Un électricien, chanteur à ses heures perdues, sauve par une transfusion de sang une vedette du music-hall qui allait se produire sur scène mais qui a été victime d'un accident. Il passe pour l'homme du jour, et va bénéficier des largesses de cette femme pour lancer sa propre carrière.
Pour une raison que j'ignore, je connais assez peu le travail de Maurice Chevalier, qui a été pourtant une immense vedette aussi bien en France qu'en Amérique, où il a eu un Oscar. Je me rappelle surtout de lui dans le formidable Ariane, de Billy Wilder. Ici, c'est également l'occasion de mettre en avant ses talents de chanteur, et là, il faut dire que j'y suis assez peu sensible, à reprendre surtout Charles Trénet comme Y'a d'la joie ou le fameux Prosper de Maurice Chevalier soi-même.

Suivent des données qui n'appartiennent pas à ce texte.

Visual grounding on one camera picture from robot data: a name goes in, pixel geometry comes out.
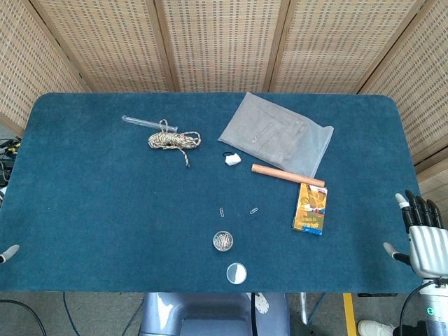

En fait, le film a de l'intérêt dans la description de la gloire puis de la chute de cet homme, qu'on voit constamment baladé, par celle qu'il a sauvé (jouée par Elvire Popesco), et la cour de cette dernière qui le regarde avec condescendance.
Mais la méchanceté propre au cinéma de Julien Duvivier n'est pas là non plus avec un retournement final tiré par les cheveux, et qui montre bien à quel point L'homme du jour n'est qu'un véhicule pour Maurice Chevalier.